* Work instructions:
Produce the listing below again, exactly as shown.

========================

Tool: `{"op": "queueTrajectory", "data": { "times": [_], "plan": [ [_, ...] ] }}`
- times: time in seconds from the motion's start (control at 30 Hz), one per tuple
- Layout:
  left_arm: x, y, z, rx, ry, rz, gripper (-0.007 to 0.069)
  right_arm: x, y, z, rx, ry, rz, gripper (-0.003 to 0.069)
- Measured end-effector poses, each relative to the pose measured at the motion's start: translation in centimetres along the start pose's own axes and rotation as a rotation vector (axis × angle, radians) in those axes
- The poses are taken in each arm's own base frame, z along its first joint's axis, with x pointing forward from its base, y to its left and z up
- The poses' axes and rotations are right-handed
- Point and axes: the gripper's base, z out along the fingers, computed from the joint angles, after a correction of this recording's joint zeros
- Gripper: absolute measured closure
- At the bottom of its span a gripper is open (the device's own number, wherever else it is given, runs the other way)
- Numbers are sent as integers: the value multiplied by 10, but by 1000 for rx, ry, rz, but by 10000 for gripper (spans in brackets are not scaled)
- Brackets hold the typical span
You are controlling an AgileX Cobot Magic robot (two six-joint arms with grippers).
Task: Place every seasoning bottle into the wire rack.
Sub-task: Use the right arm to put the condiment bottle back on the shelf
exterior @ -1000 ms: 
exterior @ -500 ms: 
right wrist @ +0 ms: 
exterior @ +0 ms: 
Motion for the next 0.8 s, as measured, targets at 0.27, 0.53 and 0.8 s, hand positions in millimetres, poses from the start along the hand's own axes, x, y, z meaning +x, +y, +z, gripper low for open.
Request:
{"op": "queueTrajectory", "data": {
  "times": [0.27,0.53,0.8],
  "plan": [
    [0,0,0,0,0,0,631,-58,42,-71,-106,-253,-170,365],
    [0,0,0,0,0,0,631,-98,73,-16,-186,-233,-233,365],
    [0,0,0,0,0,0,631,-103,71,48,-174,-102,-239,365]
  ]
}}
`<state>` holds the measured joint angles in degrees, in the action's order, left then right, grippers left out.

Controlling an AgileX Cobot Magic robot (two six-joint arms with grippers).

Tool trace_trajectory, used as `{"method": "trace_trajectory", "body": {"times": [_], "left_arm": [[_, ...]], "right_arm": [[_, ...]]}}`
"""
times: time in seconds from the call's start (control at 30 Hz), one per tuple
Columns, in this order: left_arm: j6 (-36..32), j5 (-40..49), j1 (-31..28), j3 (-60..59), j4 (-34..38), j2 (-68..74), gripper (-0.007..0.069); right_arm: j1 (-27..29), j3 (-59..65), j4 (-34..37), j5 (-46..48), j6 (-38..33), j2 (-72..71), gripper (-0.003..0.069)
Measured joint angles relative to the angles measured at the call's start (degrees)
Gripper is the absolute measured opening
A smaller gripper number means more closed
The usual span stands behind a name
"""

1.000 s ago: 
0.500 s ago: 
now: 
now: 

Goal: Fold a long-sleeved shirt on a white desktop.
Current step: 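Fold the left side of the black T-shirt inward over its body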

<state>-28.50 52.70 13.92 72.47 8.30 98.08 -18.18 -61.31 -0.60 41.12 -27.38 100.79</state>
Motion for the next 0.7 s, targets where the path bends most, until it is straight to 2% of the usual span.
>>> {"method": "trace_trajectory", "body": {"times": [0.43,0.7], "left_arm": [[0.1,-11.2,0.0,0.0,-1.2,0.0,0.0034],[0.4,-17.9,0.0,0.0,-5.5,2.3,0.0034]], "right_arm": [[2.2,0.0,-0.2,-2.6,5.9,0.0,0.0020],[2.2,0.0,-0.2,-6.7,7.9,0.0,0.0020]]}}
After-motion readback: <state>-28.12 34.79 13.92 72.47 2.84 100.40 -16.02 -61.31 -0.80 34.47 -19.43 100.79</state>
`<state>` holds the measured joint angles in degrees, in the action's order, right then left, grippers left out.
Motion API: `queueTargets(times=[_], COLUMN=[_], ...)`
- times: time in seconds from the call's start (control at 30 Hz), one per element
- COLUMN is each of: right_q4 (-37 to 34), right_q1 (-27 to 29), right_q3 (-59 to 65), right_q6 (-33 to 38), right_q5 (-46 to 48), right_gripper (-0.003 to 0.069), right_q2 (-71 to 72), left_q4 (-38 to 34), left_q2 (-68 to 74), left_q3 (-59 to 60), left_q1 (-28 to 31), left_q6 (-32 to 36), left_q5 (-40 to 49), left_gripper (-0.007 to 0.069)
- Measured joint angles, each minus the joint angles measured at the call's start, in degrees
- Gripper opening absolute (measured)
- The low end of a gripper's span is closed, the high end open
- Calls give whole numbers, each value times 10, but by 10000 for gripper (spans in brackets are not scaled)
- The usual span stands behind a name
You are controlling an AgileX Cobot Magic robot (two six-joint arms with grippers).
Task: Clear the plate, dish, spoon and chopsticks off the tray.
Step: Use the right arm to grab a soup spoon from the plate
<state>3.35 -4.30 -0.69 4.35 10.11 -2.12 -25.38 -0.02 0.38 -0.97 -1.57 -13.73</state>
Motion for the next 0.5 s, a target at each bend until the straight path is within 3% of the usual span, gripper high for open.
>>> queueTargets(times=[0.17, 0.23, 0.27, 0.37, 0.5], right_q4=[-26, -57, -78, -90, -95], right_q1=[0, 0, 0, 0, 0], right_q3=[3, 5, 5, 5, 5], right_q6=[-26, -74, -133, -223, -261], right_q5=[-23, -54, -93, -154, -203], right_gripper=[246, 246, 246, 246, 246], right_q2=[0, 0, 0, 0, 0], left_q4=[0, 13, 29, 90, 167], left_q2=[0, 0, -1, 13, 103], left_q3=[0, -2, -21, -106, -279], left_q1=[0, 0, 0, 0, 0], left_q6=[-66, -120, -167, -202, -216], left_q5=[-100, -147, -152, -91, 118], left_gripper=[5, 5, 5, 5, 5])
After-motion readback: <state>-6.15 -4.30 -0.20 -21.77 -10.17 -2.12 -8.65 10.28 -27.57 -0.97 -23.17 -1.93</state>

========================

* Your solution:
Tool: `{"op": "queueTrajectory", "data": { "times": [_], "plan": [ [_, ...] ] }}`
- times: time in seconds from the motion's start (control at 30 Hz), one per tuple
- Layout:
  left_arm: x, y, z, rx, ry, rz, gripper (-0.007 to 0.069)
  right_arm: x, y, z, rx, ry, rz, gripper (-0.003 to 0.069)
- Measured end-effector poses, each relative to the pose measured at the motion's start: translation in centimetres along the start pose's own axes and rotation as a rotation vector (axis × angle, radians) in those axes
- The poses are taken in each arm's own base frame, z along its first joint's axis, with x pointing forward from its base, y to its left and z up
- The poses' axes and rotations are right-handed
- Point and axes: the gripper's base, z out along the fingers, computed from the joint angles, after a correction of this recording's joint zeros
- Gripper: absolute measured closure
- At the bottom of its span a gripper is open (the device's own number, wherever else it is given, runs the other way)
- Numbers are sent as integers: the value multiplied by 10, but by 1000 for rx, ry, rz, but by 10000 for gripper (spans in brackets are not scaled)
- Brackets hold the typical span
You are controlling an AgileX Cobot Magic robot (two six-joint arms with grippers).
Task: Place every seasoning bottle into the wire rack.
Sub-task: Use the right arm to put the condiment bottle back on the shelf
exterior @ -1000 ms: 
exterior @ -500 ms: 
right wrist @ +0 ms: 
exterior @ +0 ms: 
Motion for the next 0.8 s, as measured, targets at 0.27, 0.53 and 0.8 s, hand positions in millimetres, poses from the start along the hand's own axes, x, y, z meaning +x, +y, +z, gripper low for open.
Request:
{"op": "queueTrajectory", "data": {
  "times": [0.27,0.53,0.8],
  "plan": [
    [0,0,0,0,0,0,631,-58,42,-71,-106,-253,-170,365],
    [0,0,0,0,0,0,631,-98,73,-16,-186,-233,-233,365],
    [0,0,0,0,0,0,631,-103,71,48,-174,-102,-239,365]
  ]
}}
`<state>` holds the measured joint angles in degrees, in the action's order, left then right, grippers left out.

Controlling an AgileX Cobot Magic robot (two six-joint arms with grippers).

Tool trace_trajectory, used as `{"method": "trace_trajectory", "body": {"times": [_], "left_arm": [[_, ...]], "right_arm": [[_, ...]]}}`
"""
times: time in seconds from the call's start (control at 30 Hz), one per tuple
Columns, in this order: left_arm: j6 (-36..32), j5 (-40..49), j1 (-31..28), j3 (-60..59), j4 (-34..38), j2 (-68..74), gripper (-0.007..0.069); right_arm: j1 (-27..29), j3 (-59..65), j4 (-34..37), j5 (-46..48), j6 (-38..33), j2 (-72..71), gripper (-0.003..0.069)
Measured joint angles relative to the angles measured at the call's start (degrees)
Gripper is the absolute measured opening
A smaller gripper number means more closed
The usual span stands behind a name
"""

1.000 s ago: 
0.500 s ago: 
now: 
now: 

Goal: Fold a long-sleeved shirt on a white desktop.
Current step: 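Fold the left side of the black T-shirt inward over its body
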
<state>-28.50 52.70 13.92 72.47 8.30 98.08 -18.18 -61.31 -0.60 41.12 -27.38 100.79</state>
Motion for the next 0.7 s, targets where the path bends most, until it is straight to 2% of the usual span.
>>> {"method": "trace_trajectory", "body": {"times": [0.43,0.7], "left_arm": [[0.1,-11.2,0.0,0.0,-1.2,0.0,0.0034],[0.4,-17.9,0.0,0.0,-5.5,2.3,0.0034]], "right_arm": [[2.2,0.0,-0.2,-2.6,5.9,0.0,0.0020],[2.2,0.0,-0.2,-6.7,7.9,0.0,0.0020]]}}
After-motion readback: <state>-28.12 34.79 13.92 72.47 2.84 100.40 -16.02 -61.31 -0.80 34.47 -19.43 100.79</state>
`<state>` holds the measured joint angles in degrees, in the action's order, right then left, grippers left out.
Motion API: `queueTargets(times=[_], COLUMN=[_], ...)`
- times: time in seconds from the call's start (control at 30 Hz), one per element
- COLUMN is each of: right_q4 (-37 to 34), right_q1 (-27 to 29), right_q3 (-59 to 65), right_q6 (-33 to 38), right_q5 (-46 to 48), right_gripper (-0.003 to 0.069), right_q2 (-71 to 72), left_q4 (-38 to 34), left_q2 (-68 to 74), left_q3 (-59 to 60), left_q1 (-28 to 31), left_q6 (-32 to 36), left_q5 (-40 to 49), left_gripper (-0.007 to 0.069)
- Measured joint angles, each minus the joint angles measured at the call's start, in degrees
- Gripper opening absolute (measured)
- The low end of a gripper's span is closed, the high end open
- Calls give whole numbers, each value times 10, but by 10000 for gripper (spans in brackets are not scaled)
- The usual span stands behind a name
You are controlling an AgileX Cobot Magic robot (two six-joint arms with grippers).
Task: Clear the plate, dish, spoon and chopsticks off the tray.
Step: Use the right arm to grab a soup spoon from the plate
<state>3.35 -4.30 -0.69 4.35 10.11 -2.12 -25.38 -0.02 0.38 -0.97 -1.57 -13.73</state>
Motion for the next 0.5 s, a target at each bend until the straight path is within 3% of the usual span, gripper high for open.
>>> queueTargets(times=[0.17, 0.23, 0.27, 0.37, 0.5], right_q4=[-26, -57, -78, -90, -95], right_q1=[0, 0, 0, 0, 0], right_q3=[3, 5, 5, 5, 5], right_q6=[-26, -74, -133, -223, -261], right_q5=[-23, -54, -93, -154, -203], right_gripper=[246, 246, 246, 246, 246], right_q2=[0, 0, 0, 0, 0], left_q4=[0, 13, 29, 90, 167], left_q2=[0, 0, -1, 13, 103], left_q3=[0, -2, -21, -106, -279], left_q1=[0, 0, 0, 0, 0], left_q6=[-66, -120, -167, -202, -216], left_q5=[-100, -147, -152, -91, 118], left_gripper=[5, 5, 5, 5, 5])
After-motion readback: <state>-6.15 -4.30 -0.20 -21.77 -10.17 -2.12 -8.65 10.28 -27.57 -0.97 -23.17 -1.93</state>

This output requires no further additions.